Fine-grained dynamic voltage and frequency scaling for precise energy and performance tradeoff based on the ratio of off-chip access to on-chip computation times

  • Authors:
  • Kihwan Choi;R. Soma;M. Pedram

  • Affiliations:
  • Samsung Electron. Corp., Seoul, South Korea;-;-

  • Venue:
  • IEEE Transactions on Computer-Aided Design of Integrated Circuits and Systems
  • Year:
  • 2006

Quantified Score

Hi-index 0.03

Visualization

Abstract

This work presents an intraprocess dynamic voltage and frequency scaling (DVFS) technique targeted toward nonreal-time applications running on an embedded system platform. The key idea is to make use of runtime information about the external memory access statistics in order to perform CPU voltage and frequency scaling with the goal of minimizing the energy consumption while translucently controlling the performance penalty. The proposed DVFS technique relies on dynamically constructed regression models that allow the CPU to calculate the expected workload and slack time for the next time slot and, thus, adjust its voltage and frequency in order to save energy, while meeting soft timing constraints.

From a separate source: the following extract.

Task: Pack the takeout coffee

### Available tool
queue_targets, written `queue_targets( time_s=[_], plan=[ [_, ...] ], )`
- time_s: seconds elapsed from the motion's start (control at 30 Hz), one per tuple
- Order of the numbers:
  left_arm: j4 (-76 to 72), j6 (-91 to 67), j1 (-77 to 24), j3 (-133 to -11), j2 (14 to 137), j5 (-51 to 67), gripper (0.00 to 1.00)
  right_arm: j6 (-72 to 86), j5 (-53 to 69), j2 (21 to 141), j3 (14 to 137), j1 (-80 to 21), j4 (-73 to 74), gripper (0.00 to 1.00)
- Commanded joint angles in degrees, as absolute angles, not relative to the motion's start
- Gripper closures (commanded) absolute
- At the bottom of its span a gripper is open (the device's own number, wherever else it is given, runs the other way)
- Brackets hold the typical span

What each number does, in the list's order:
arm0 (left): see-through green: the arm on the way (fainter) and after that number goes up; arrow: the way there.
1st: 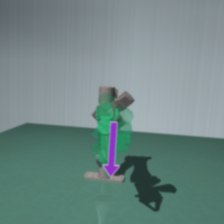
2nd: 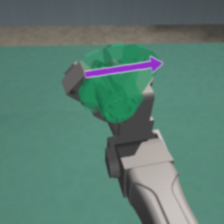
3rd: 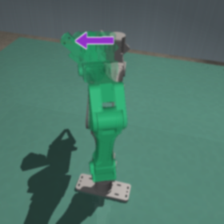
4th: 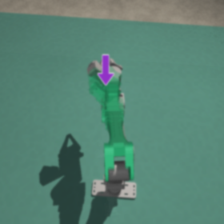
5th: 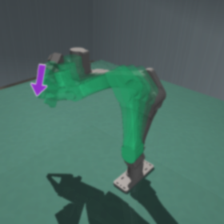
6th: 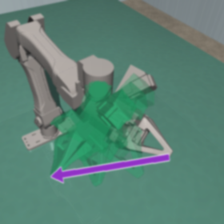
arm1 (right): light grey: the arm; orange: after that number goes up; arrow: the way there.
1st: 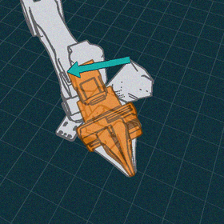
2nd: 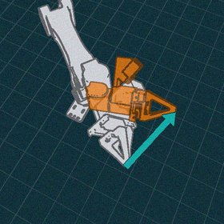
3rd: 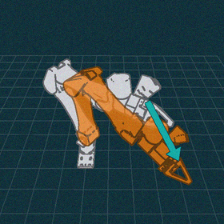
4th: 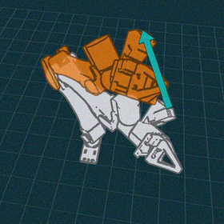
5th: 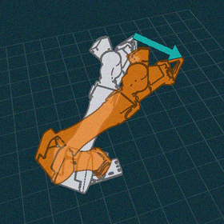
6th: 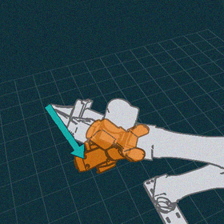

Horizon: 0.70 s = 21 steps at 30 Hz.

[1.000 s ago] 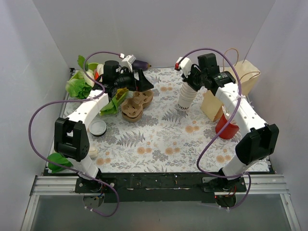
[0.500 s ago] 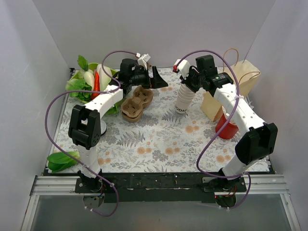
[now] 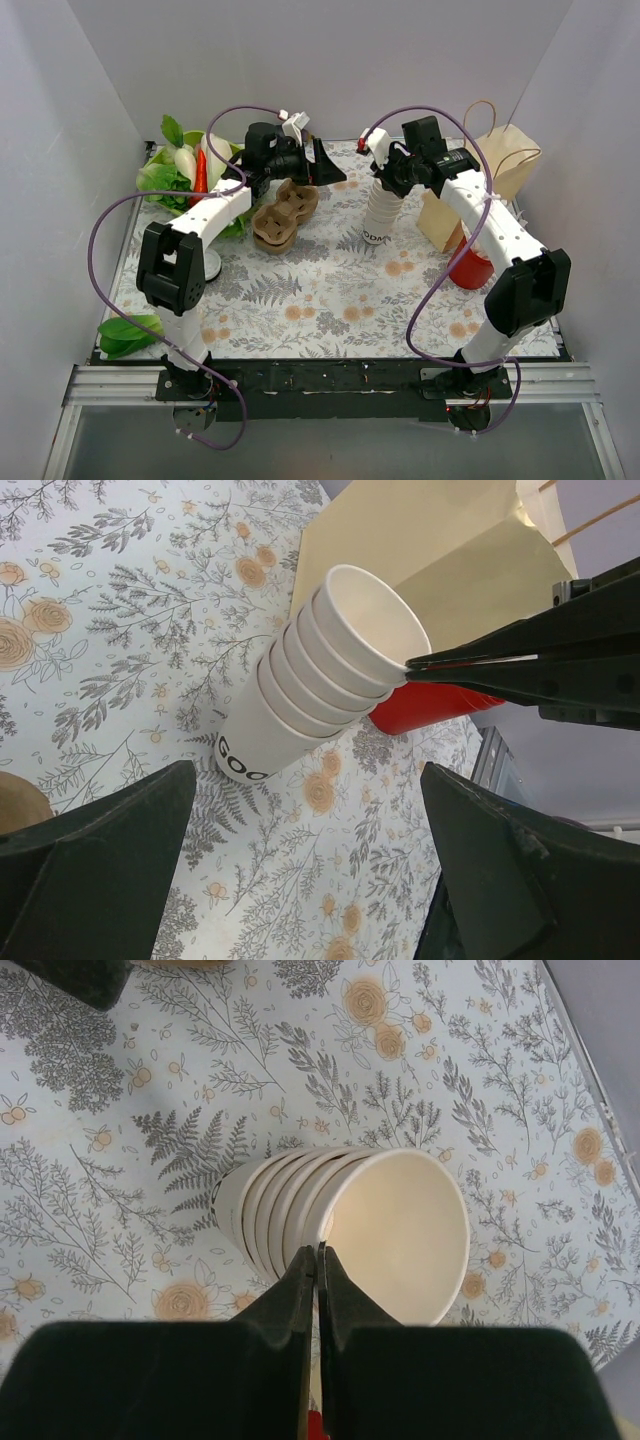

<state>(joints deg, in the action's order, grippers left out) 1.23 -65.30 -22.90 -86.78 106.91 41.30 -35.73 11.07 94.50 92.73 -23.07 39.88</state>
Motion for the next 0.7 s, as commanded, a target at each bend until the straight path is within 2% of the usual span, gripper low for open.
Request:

This is, in turn, achieved by estimating and exploiting the ratio of the total off-chip access time to the total on-chip computation time. The proposed technique has been implemented on an XScale-based embedded system platform and actual energy savings have been calculated by current measurements in hardware. For memory-bound programs, a CPU energy saving of more than 70% with a performance degradation of 12% was achieved. For CPU-bound programs, 15% ∼ 60% CPU energy saving was achieved at the cost of 5%-20% performance penalty.